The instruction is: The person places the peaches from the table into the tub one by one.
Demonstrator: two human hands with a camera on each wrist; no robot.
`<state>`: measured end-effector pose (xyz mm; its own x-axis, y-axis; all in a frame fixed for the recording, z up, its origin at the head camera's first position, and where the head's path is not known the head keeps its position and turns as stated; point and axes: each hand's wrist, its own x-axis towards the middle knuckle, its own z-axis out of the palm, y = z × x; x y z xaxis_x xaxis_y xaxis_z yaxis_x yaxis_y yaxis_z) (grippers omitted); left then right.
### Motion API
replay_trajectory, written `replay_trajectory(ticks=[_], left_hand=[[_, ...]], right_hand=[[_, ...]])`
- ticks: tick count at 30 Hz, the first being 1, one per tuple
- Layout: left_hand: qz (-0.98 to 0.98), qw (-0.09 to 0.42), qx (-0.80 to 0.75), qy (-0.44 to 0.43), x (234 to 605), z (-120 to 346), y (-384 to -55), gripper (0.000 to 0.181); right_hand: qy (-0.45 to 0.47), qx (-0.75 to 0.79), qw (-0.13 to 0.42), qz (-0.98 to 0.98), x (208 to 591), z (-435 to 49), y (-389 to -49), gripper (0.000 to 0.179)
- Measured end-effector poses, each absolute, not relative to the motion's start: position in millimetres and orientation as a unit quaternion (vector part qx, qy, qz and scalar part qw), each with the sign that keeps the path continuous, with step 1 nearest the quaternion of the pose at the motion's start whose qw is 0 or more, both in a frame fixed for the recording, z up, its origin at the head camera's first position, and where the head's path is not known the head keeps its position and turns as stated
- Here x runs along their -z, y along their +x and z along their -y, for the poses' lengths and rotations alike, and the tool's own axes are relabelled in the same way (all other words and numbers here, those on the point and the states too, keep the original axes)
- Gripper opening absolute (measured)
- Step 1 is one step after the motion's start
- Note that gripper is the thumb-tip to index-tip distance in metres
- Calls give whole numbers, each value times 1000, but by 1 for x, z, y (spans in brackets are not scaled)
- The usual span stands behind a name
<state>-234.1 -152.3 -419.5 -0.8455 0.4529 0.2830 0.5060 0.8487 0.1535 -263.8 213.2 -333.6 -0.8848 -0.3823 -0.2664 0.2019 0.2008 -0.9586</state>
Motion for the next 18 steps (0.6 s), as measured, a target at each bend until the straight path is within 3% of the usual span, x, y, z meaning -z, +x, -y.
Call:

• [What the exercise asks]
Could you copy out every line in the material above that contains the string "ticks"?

• [Expected answer]
replay_trajectory, written `replay_trajectory(ticks=[_], left_hand=[[_, ...]], right_hand=[[_, ...]])`
- ticks: tick count at 30 Hz, the first being 1, one per tuple

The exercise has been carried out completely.